🤖 AI Summary
This paper addresses the challenge of response prediction in logistic regression under missing data mechanisms—Missing Completely at Random (MCAR), Missing at Random (MAR), and Missing Not at Random (MNAR). We propose and systematically analyze the Pattern-by-Pattern (PbP) prediction strategy, which conditions predictions on observed-data patterns. We theoretically establish that PbP consistently approximates the Bayes-optimal prediction probability under all three missingness mechanisms, thereby providing a statistically valid, mechanism-agnostic paradigm for missing-data prediction. Empirical evaluation against standard baselines—including complete-case analysis, mean imputation, EM-based estimation, and multiple imputation via MICE with random forests (MICE.RF.Y)—reveals nuanced performance trade-offs: mean imputation exhibits robustness in small samples; PbP achieves superior accuracy in large samples with approximately Gaussian-mixture covariates; and MICE.RF.Y excels when strong nonlinear feature dependencies exist. The work bridges theoretical rigor with practical applicability in missing-data inference.
📝 Abstract
Predicting a response with partially missing inputs remains a challenging task even in parametric models, since parameter estimation in itself is not sufficient to predict on partially observed inputs.
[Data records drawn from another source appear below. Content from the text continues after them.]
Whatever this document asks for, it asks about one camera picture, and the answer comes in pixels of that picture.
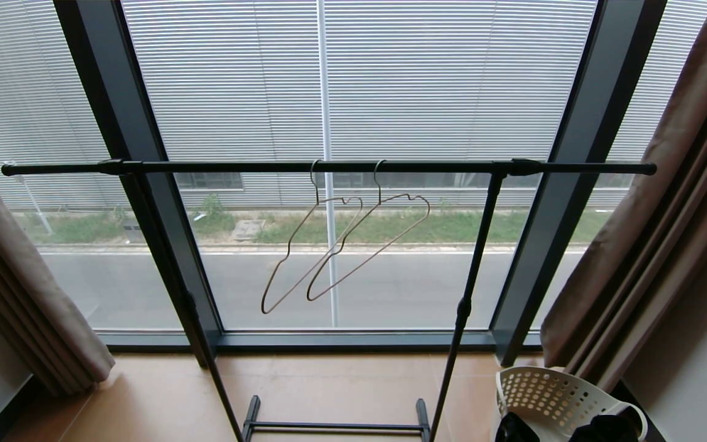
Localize black clothes rack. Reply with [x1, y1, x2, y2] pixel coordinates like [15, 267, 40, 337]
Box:
[1, 158, 657, 442]

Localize window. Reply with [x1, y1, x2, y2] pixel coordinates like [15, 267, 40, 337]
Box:
[0, 0, 707, 354]

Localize black shorts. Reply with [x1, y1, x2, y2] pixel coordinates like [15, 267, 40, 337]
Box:
[568, 414, 641, 442]

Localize pink clothes hanger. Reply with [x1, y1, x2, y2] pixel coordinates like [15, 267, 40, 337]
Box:
[306, 160, 431, 302]
[260, 160, 364, 315]

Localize black garment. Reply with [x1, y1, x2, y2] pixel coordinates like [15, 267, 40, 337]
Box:
[495, 411, 540, 442]

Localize white laundry basket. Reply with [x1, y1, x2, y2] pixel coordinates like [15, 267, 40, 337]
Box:
[493, 366, 649, 442]

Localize brown curtain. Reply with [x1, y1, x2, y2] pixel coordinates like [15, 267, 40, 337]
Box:
[541, 0, 707, 394]

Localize beige curtain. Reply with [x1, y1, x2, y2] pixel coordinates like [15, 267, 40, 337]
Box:
[0, 146, 116, 397]

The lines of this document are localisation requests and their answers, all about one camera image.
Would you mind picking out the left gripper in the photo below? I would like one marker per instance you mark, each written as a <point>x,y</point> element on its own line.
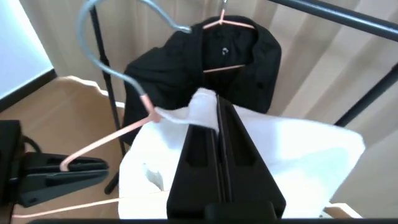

Several works study prediction in linear models. In this paper, we focus on logistic models, which present their own difficulties. From a theoretical perspective, we prove that a Pattern-by-Pattern strategy (PbP), which learns one logistic model per missingness pattern, accurately approximates Bayes probabilities in various missing data scenarios (MCAR, MAR and MNAR). Empirically, we thoroughly compare various methods (constant and iterative imputations, complete case analysis, PbP, and an EM algorithm) across classification, probability estimation, calibration, and parameter inference. Our analysis provides a comprehensive view on the logistic regression with missing values. It reveals that mean imputation can be used as baseline for low sample sizes, and improved performance is obtained via nonlinear multiple iterative imputation techniques with the labels (MICE.RF.Y). For large sample sizes, PbP is the best method for Gaussian mixtures, and we recommend MICE.RF.Y in presence of nonlinear features.